Una antología de poemas reunidos de Joaquín Giannuzzi también me ayudó a pasar un invierno personal. Antes de cumplir treinta años me di cuenta de que mi poesía ya no me servía para vivir. Mi imaginario poético medio nerudiano, de ciclos naturales, constelaciones, la Mujer con mayúscula, el sistema solar, mi bestiario lírico, todo eso no tenía nada que ver conmigo, con mi vida de casado, deudor de impuestos, bajando en ascensor, viajando en subte al centro. Estaba alienado, mi poesía trataba de cantar por un lado y yo mascaba bronca por otro. Hasta que encontré al gran Giannuzzi y me topé con sus poemas de departamento, poemas cerebrales, urbanos, tabacosos, argentinos. Poemas de gente viendo televisión, gente insomne, gente que escucha disparos en la cuadra, de noche. Poemas en los que suena el teléfono a las tres de la mañana.

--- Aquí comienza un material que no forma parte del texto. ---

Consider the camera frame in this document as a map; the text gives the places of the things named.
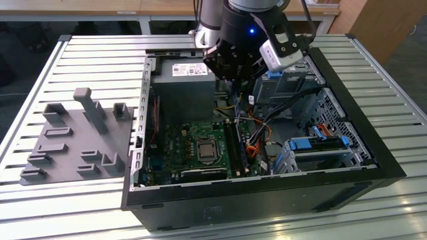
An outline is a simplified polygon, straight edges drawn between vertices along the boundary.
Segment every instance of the cable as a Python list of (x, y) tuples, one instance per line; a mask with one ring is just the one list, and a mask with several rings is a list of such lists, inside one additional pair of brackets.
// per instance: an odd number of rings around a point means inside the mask
[[(231, 115), (228, 115), (227, 113), (224, 113), (221, 110), (219, 110), (219, 109), (213, 109), (224, 118), (227, 118), (227, 119), (235, 119), (236, 117), (235, 116), (231, 116)], [(251, 120), (251, 121), (253, 121), (253, 119), (252, 118), (248, 118), (248, 117), (240, 117), (240, 119), (244, 119), (244, 120)]]
[(232, 109), (232, 108), (235, 108), (235, 105), (231, 105), (231, 106), (217, 106), (217, 107), (215, 107), (213, 109), (215, 109), (215, 110), (228, 110), (228, 109)]
[(28, 95), (28, 93), (9, 93), (9, 94), (0, 95), (0, 97), (15, 96), (15, 95)]
[(327, 137), (332, 136), (332, 134), (329, 133), (328, 128), (327, 128), (327, 126), (324, 124), (317, 124), (316, 127), (321, 129), (321, 131), (324, 132), (324, 135)]
[(280, 142), (271, 141), (271, 144), (277, 145), (280, 148), (283, 148), (283, 144)]
[(300, 0), (300, 4), (301, 4), (301, 8), (304, 9), (304, 14), (305, 14), (305, 18), (308, 20), (308, 24), (309, 24), (309, 28), (311, 28), (311, 42), (315, 41), (316, 38), (316, 34), (317, 34), (317, 28), (315, 26), (313, 20), (312, 20), (312, 16), (309, 15), (309, 11), (308, 11), (308, 7), (307, 7), (307, 2), (305, 0)]
[(248, 144), (253, 145), (253, 143), (256, 142), (264, 127), (267, 126), (267, 124), (271, 122), (271, 120), (279, 116), (279, 114), (288, 109), (289, 107), (292, 107), (292, 105), (295, 104), (295, 102), (304, 97), (305, 95), (309, 94), (316, 94), (321, 91), (321, 87), (313, 87), (313, 88), (308, 88), (303, 91), (300, 91), (299, 93), (296, 93), (287, 101), (284, 101), (283, 103), (280, 103), (269, 112), (269, 114), (265, 116), (264, 120), (261, 121), (261, 126), (257, 128), (257, 130), (253, 132), (252, 136), (248, 139)]
[(199, 30), (201, 19), (203, 0), (192, 0), (193, 18), (195, 18), (195, 32)]
[[(259, 120), (257, 118), (253, 117), (252, 110), (248, 111), (248, 116), (249, 116), (259, 124), (263, 123), (261, 120)], [(269, 127), (268, 125), (265, 125), (265, 127), (267, 127), (267, 130), (268, 130), (268, 136), (267, 136), (265, 142), (268, 142), (269, 138), (272, 137), (273, 131), (272, 131), (272, 129), (271, 129), (271, 127)]]

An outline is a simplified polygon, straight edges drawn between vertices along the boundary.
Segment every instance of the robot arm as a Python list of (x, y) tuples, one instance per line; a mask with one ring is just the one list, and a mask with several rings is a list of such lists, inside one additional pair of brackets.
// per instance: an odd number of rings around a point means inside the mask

Finalmente se podía hablar de lo horrible de la vida desde la perplejidad del misterio. En eso había una redención, en la pregunta, en no saber, en entregarse al miedo y la oscuridad agarrado a las palabras. Giannuzzi, o su poesía, o ese libro en particular, me salvó del silencio.

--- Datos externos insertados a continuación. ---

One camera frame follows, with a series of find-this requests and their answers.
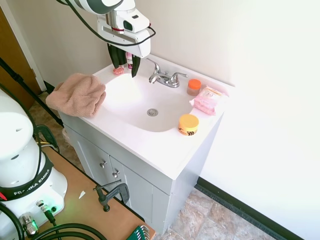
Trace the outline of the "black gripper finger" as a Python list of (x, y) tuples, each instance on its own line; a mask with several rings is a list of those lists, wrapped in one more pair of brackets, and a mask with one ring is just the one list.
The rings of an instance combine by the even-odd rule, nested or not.
[(117, 53), (117, 47), (108, 43), (107, 48), (108, 48), (109, 56), (110, 56), (110, 59), (111, 59), (111, 62), (113, 64), (114, 68), (118, 68), (119, 67), (119, 58), (118, 58), (118, 53)]
[(132, 56), (132, 69), (131, 69), (132, 78), (134, 78), (137, 75), (139, 67), (140, 67), (140, 63), (141, 63), (141, 58), (133, 55)]

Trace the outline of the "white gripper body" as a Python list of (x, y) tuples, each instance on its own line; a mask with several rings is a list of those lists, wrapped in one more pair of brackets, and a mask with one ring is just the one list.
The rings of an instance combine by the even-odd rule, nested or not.
[(131, 53), (137, 57), (145, 58), (151, 52), (151, 40), (146, 38), (151, 34), (147, 29), (133, 33), (129, 30), (113, 30), (106, 22), (105, 15), (97, 16), (97, 31), (104, 39), (117, 44), (111, 44), (125, 52)]

Y después está el libro que a uno siempre le va salvando la vida, el libro imaginado, premeditado, el que uno lleva en la cabeza y todavía no escribió. Es un libro que está en el aire, que abarca la totalidad, es como una atmósfera dentro de la cual uno respira con la sensación de que todo se puede escribir, todo sirve, hasta las ridiculeces vergonzosas del día, la sombra más mínima que proyecta el pensamiento, y los grandes temas también, la filosofía del devenir, porque la vida entera va a entrar en la novela que uno tiene en mente, el tiempo desde el principio hasta el final. Todo sucede de golpe en el libro venidero, explota la trama en todas las direcciones posibles y uno vive sobreviviendo dentro de esa posibilidad.